VIOLÊNCIA E CRIMINALIDADE E O PAPEL DOS MUNICÍPIOS


No Brasil, há muito tempo, a questão da violência vem tomando a agenda pública e se colocando como um desafio para cada gestor, em qualquer nível da federação. Não mais dá para dizer que é função do governo estadual as intervenções na questão da violência e da criminalidade. Aliás, esse mantra muito dito na década de 80, após 88 vem caindo por terra, pois como em qualquer federação, hoje o município é um ente federativo autônomo, ou seja, o prefeito é autoridade soberana em sua circunscrição, bem como os outros níveis de governo, Estadual e Federal (União). (ARRETCHE, 2000:47).

Essa autonomia que no nível de gestão coloca o prefeito e os demais gestores municipais como os maiores responsáveis pelas políticas de prevenção da violência e da criminalidade.

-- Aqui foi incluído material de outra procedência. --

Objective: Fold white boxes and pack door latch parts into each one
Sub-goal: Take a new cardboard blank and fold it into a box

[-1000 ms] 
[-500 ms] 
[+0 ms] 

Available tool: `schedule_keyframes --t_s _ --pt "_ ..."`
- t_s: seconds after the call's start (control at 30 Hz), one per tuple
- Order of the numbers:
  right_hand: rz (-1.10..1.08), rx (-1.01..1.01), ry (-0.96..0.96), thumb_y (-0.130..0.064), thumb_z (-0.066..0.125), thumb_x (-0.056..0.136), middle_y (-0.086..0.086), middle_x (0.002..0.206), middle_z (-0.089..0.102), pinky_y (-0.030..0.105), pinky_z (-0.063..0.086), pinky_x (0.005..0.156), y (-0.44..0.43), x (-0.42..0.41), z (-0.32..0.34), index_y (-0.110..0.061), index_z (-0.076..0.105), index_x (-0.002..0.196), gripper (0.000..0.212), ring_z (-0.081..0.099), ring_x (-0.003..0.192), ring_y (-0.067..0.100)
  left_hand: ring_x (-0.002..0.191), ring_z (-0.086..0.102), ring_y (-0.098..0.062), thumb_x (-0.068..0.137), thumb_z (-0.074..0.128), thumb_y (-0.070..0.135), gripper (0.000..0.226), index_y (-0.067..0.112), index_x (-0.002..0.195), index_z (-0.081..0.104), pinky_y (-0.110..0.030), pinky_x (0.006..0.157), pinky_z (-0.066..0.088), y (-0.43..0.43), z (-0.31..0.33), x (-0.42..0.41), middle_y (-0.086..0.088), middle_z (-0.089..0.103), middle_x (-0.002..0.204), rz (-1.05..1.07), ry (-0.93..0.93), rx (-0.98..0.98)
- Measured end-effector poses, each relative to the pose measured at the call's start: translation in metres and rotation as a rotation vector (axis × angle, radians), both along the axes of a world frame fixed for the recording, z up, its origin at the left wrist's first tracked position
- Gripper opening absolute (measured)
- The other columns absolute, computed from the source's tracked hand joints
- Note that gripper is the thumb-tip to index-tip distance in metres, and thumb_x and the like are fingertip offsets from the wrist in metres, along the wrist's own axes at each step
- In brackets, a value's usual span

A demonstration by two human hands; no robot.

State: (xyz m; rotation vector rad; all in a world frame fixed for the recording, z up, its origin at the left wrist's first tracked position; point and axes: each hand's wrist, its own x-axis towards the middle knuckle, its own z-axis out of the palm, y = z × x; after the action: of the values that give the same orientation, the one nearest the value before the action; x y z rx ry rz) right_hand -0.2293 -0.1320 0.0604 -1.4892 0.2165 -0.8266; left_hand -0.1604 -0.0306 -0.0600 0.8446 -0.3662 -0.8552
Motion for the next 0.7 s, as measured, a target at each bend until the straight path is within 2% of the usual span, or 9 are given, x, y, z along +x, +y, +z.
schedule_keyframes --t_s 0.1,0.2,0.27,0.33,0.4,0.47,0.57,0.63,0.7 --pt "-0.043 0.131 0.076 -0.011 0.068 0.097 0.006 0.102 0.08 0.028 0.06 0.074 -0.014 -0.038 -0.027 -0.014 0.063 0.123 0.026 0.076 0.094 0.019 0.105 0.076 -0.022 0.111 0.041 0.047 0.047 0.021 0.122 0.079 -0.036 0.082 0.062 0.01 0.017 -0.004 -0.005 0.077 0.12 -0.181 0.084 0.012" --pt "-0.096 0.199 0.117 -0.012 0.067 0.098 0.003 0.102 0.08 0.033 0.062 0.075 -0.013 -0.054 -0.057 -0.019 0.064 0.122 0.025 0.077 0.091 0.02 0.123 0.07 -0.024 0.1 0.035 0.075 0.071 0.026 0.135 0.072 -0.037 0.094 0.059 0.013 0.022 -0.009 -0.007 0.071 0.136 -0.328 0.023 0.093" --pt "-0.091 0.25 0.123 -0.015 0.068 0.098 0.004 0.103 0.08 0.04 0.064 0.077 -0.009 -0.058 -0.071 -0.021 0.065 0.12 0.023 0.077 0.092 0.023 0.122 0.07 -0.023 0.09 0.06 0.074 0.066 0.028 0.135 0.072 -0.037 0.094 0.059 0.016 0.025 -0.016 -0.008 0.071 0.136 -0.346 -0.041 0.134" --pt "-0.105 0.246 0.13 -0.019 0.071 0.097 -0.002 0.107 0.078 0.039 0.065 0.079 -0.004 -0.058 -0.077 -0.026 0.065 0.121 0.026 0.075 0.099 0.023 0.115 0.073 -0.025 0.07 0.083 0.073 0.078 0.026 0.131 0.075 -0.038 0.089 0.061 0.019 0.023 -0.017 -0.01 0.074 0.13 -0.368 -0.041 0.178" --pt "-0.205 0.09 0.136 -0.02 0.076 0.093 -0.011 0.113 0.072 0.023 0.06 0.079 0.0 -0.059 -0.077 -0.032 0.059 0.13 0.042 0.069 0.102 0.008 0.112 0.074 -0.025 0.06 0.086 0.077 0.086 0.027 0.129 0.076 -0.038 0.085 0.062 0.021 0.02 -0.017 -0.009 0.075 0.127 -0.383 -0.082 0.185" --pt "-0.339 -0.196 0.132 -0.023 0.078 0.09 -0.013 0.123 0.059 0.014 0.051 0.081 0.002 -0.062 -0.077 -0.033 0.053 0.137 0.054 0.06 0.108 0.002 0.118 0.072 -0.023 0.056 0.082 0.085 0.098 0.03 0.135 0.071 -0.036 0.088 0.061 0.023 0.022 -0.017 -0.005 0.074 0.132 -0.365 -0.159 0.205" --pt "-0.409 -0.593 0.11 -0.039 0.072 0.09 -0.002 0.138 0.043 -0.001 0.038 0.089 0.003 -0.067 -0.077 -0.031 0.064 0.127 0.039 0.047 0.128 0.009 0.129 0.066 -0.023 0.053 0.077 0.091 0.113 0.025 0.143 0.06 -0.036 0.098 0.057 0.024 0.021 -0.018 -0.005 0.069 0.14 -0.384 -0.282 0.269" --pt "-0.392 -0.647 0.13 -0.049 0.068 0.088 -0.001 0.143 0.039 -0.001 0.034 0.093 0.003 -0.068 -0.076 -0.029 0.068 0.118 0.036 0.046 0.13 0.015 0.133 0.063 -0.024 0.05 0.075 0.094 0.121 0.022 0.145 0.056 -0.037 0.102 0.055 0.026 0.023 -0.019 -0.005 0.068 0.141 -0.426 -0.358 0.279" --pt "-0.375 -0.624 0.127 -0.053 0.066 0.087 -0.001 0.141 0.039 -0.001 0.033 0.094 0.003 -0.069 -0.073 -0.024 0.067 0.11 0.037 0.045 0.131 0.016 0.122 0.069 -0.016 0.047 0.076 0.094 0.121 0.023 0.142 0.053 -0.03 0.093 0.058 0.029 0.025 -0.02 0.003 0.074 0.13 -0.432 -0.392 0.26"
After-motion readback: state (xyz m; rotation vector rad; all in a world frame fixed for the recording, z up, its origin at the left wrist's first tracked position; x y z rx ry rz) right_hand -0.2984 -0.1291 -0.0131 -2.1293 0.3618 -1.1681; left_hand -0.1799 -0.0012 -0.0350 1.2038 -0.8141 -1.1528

É no município, no dia a dia do cidadão que ele pode avaliar o atendimento ou não aos seus anseios oriundos dos serviços prestados pelo Estado. É no nível municipal que, também, pode-se avaliar e monitorar cada política de forma a cumprir com determinado objetivo oriundo da aplicabilidade de determinada política pública.

É no município que os programas de prevenção à violência se tornam capazes de atingirem seus objetivos, devido à proximidade com a população, a gestão da violência, sim existe uma gestão que compreende a violência, deve ser realizada com a conexão de secretarias, onde serviços de ação social, urbanização, iluminação, prevenção às drogas na escola, prevenção à saúde do trabalhador, entre outras sejam conectados e monitorados, visando à melhora de vida da população de um determinado território. Território aqui “(...) representa o chão do exercício da cidadania, pois cidadania significa vida ativa no território, onde se concretizam as relações sociais, as relações de vizinhança e solidariedade, as relações de poder.” (KOGA, 2011:33). 

Os territórios a que me refiro devem ser analisados de forma a mostrarem congruência em uma ocupação de espaço e não desigualdades, assim a análise deve ser feita a partir de quem ocupa e como ocupa o espaço, não como áreas administrativas e divisão geográfica que em nada ajudam a compreensão dos indivíduos que vivem em determinado espaço. O território é então compreendido a partir do seu uso e juntamente com aqueles que o ocupam e utilizam (SANTOS, 2000:22).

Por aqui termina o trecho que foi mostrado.